◆ WORK TO BE COMPLETED ◆
Aside from the pictures, copy the listing exactly.

• • • • • • •

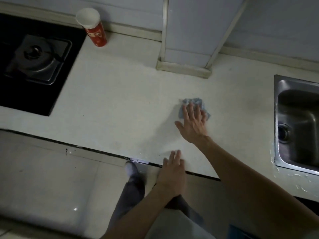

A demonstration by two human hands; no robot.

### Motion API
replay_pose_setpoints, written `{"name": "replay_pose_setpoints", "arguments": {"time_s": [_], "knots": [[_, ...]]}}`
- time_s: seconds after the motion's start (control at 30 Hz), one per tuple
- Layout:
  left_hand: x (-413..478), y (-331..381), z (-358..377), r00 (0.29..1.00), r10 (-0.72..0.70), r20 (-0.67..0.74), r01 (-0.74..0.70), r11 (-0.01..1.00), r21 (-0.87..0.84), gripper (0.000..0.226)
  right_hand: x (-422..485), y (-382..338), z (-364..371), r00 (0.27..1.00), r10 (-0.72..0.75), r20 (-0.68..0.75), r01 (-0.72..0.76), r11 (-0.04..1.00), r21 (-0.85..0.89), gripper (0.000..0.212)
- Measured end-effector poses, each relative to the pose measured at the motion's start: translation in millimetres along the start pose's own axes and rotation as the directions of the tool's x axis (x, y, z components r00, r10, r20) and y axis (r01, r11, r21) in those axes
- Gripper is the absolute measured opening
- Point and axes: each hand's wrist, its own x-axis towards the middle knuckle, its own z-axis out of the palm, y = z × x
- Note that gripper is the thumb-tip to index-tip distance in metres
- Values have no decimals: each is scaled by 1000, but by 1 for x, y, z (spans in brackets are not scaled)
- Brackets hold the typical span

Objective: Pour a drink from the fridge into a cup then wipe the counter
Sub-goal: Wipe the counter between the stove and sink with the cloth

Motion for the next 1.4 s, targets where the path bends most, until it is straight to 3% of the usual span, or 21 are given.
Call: {"name": "replay_pose_setpoints", "arguments": {"time_s": [0.23,0.37,0.5,0.67,0.77,1.0,1.2,1.4], "knots": [[3,7,-7,988,-56,146,57,998,-6,57,-45,17,21,999,-14,-39,12,999,-46,74],[2,4,-8,990,-8,144,-2,998,69,60,-99,28,41,999,45,-30,-47,998,-41,73],[2,-2,-6,995,24,98,-26,999,23,53,-159,41,60,990,128,-51,-130,991,-40,71],[13,-14,-5,991,68,112,-78,993,87,42,-207,51,65,958,282,-54,-281,960,24,71],[13,-6,-8,991,63,120,-74,993,96,46,-216,60,60,937,346,-42,-342,936,79,70],[6,12,-5,984,27,175,-41,996,77,49,-223,88,61,825,565,16,-546,789,281,63],[0,75,14,950,283,132,-287,958,9,40,-222,102,69,814,578,-52,-544,791,278,64],[26,128,25,955,276,106,-288,950,119,43,-224,116,74,838,527,-141,-485,838,250,69]]}}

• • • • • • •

◆ OUTPUT OF THE TASK ◆
A demonstration by two human hands; no robot.

### Motion API
replay_pose_setpoints, written `{"name": "replay_pose_setpoints", "arguments": {"time_s": [_], "knots": [[_, ...]]}}`
- time_s: seconds after the motion's start (control at 30 Hz), one per tuple
- Layout:
  left_hand: x (-413..478), y (-331..381), z (-358..377), r00 (0.29..1.00), r10 (-0.72..0.70), r20 (-0.67..0.74), r01 (-0.74..0.70), r11 (-0.01..1.00), r21 (-0.87..0.84), gripper (0.000..0.226)
  right_hand: x (-422..485), y (-382..338), z (-364..371), r00 (0.27..1.00), r10 (-0.72..0.75), r20 (-0.68..0.75), r01 (-0.72..0.76), r11 (-0.04..1.00), r21 (-0.85..0.89), gripper (0.000..0.212)
- Measured end-effector poses, each relative to the pose measured at the motion's start: translation in millimetres along the start pose's own axes and rotation as the directions of the tool's x axis (x, y, z components r00, r10, r20) and y axis (r01, r11, r21) in those axes
- Gripper is the absolute measured opening
- Point and axes: each hand's wrist, its own x-axis towards the middle knuckle, its own z-axis out of the palm, y = z × x
- Note that gripper is the thumb-tip to index-tip distance in metres
- Values have no decimals: each is scaled by 1000, but by 1 for x, y, z (spans in brackets are not scaled)
- Brackets hold the typical span

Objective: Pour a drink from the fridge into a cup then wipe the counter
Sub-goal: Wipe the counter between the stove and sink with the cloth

Motion for the next 1.4 s, targets where the path bends most, until it is straight to 3% of the usual span, or 21 are given.
Call: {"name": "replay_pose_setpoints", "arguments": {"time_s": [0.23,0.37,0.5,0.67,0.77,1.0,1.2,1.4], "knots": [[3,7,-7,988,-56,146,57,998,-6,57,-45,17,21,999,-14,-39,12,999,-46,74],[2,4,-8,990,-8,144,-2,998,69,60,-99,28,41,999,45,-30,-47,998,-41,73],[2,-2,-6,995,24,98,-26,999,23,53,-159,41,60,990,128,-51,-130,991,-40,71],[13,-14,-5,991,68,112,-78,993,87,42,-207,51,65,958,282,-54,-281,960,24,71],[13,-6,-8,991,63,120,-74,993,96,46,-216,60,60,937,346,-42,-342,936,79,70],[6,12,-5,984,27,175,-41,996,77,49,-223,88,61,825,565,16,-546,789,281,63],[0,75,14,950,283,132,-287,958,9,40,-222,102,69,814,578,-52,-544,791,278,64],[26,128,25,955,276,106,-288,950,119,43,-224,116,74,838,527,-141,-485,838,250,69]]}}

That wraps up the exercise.